Iligan City Rep. Frederick Siao said he will file a proposed Public Servants' Commuting via Public Transport Act. It takes a step further an earlier proposal to have public officials commute at least once a month so they can experience what their constituents suffer daily.

"[M]y improvement on that idea is these officials should commute at least every Monday so they will be reminded weekly of the suffering the masses endure on a consistent basis," Siao said in a statement on Saturday.

"Kapag naisabatas po ito, makakaasa po ang publiko na mas mamadaliin naming mga government officials na solusyunan ang problema sa transportasyon," he added.

Under the measure, all ranking civil servants, from division chiefs to Cabinet secretaries will be stripped of their government-issued vehicles. Siao estimates that thousands of cars will be off the streets, so traffic will be eased.

"Those ranking civil servants should commute using any of the available options: tricycles, jeepneys, buses, FX/UVs, light rail, PNR trains, and TNVS units. Kung gustong magbisikleta, pwede rin. Tuwing Monday lang naman," Siao added.

He made the statement in the wake of the highly-talked about move of Presidential Spokeperson Salvador Panelo to accept the challenge of taking public transport to work. After a three-and-a-half-hour travel from his home in Marikina City to Malacañang riding jeepneys and a motorcycle, Panelo insisted on Friday that there's no transport crisis.

"You know when I said there was no crisis , I was referring to paralysis. There is no paralysis in the transport system because we can still get rides," Panelo told CNN Philippines.

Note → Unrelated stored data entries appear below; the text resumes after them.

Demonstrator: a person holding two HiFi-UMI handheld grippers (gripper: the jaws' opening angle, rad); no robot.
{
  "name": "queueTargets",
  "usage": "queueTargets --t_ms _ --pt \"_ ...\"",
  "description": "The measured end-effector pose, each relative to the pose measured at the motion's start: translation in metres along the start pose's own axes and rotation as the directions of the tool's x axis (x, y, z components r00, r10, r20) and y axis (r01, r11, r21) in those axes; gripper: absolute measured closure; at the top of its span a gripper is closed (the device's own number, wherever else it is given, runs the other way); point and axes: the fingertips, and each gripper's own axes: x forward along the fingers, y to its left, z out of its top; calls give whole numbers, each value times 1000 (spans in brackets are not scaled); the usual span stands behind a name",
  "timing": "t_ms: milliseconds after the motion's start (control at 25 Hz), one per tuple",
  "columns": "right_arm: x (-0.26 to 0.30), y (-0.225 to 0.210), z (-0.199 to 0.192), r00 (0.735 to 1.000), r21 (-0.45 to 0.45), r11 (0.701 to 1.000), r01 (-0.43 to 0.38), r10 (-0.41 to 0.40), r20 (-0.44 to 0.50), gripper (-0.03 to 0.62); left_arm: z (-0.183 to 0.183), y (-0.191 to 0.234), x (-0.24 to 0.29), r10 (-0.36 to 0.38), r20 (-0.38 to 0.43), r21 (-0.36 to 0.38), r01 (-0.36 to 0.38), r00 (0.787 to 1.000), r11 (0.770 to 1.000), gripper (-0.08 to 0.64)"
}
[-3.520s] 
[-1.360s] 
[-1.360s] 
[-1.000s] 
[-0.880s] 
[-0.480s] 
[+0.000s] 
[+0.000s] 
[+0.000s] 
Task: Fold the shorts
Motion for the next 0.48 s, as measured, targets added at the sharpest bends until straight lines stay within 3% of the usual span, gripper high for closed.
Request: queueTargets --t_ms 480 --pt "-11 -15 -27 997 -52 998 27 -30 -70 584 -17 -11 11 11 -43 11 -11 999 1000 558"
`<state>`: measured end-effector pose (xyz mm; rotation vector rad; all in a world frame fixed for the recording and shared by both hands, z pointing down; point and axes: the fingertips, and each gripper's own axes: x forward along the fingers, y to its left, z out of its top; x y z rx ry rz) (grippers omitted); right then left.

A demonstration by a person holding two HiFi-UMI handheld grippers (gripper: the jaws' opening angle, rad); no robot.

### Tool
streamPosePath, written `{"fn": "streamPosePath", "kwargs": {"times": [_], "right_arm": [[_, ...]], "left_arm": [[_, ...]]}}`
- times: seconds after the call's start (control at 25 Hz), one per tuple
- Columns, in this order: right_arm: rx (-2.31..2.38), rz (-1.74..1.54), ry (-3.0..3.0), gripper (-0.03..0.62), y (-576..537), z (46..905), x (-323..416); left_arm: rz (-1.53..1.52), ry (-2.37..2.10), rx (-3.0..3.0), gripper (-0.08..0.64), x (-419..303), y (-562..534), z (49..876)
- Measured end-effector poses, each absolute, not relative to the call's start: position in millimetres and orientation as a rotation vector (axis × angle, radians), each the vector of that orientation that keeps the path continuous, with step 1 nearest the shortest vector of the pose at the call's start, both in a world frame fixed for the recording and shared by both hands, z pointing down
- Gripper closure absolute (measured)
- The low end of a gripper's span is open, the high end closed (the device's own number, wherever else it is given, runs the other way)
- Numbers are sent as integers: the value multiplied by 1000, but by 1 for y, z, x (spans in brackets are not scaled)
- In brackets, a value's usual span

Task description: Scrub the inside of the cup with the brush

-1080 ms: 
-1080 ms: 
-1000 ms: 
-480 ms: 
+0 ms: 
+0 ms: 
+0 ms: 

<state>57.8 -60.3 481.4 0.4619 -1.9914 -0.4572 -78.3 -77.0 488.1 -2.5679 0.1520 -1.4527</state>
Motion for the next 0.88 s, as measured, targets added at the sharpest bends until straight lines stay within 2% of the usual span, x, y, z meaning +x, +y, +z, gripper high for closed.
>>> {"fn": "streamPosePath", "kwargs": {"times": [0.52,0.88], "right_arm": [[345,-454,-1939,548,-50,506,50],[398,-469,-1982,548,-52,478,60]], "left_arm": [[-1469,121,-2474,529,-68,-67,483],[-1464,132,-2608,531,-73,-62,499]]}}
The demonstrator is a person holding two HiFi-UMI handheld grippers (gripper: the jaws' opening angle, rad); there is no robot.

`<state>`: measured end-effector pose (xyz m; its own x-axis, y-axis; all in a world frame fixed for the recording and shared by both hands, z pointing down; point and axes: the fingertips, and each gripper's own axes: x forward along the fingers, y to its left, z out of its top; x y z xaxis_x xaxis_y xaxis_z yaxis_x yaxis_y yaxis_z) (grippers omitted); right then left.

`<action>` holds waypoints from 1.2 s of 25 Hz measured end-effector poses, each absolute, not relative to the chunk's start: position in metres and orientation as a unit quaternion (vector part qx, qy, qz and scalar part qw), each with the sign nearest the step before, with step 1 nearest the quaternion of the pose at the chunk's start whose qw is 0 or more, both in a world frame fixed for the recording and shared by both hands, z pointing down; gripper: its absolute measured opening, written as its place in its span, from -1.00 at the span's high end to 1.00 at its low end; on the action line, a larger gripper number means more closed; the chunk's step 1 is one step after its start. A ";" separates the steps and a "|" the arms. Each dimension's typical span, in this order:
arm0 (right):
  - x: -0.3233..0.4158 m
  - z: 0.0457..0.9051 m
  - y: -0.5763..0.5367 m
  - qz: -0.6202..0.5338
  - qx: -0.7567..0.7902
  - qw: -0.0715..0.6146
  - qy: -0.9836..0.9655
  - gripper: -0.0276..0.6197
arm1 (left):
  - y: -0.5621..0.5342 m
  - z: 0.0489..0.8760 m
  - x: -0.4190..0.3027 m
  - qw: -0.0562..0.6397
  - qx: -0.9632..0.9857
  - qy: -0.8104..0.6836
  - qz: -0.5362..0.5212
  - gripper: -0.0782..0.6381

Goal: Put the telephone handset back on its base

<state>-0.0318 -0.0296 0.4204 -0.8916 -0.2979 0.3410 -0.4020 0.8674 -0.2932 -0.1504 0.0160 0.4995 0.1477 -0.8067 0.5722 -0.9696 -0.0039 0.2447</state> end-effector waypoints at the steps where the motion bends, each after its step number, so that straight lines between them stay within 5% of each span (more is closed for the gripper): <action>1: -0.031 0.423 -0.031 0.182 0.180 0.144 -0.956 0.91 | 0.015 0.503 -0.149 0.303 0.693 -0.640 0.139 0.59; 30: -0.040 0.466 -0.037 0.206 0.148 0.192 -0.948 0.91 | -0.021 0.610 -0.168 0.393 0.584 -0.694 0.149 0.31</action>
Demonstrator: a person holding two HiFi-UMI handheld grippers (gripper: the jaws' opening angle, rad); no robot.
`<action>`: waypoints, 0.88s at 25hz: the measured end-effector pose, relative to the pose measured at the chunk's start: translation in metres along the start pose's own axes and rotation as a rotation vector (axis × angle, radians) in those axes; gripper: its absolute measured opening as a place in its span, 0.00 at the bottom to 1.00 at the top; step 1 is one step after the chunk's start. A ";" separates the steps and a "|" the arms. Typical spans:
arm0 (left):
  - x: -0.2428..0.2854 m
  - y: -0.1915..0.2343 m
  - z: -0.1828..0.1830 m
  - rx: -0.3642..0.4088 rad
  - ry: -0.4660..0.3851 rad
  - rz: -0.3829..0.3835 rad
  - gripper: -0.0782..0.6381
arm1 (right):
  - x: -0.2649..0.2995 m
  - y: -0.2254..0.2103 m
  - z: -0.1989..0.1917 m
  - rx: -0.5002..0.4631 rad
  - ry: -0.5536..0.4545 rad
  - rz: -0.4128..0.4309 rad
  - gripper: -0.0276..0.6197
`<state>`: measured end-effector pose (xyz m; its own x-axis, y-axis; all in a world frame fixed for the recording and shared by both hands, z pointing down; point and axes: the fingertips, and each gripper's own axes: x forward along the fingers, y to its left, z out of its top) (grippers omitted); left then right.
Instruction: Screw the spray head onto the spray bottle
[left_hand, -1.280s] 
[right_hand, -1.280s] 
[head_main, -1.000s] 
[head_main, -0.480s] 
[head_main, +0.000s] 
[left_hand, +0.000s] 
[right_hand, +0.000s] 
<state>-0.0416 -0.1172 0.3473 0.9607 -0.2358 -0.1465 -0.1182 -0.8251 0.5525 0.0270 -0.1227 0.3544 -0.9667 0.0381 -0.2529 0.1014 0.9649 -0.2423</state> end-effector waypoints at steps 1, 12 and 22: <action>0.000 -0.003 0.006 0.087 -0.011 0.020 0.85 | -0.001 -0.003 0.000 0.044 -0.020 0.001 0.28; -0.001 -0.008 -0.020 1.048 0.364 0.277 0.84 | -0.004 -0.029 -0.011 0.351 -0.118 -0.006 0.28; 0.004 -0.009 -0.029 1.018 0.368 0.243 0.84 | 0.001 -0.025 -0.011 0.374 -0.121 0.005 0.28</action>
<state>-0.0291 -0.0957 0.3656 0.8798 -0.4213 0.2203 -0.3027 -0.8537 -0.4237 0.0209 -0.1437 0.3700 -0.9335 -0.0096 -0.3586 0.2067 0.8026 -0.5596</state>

Transportation Secretary Arthur Tugade shares Panelo's view and said he knows this because he does take public transportation occasionally. He also maintained that there is no transport crisis in Metro Manila, even as the recent of breakdown of the Light Rail Transit (LRT) 2 has led to Marikina citizens to complain that their commute to work could take up to seven hours.

According to a study of the aid-giving Japan International Cooperation Agency, the country loses ₱3.5 billion daily due to traffic congestion. This could inflate to ₱5.4 billion by 2035 if nothing is done to fix traffic problems.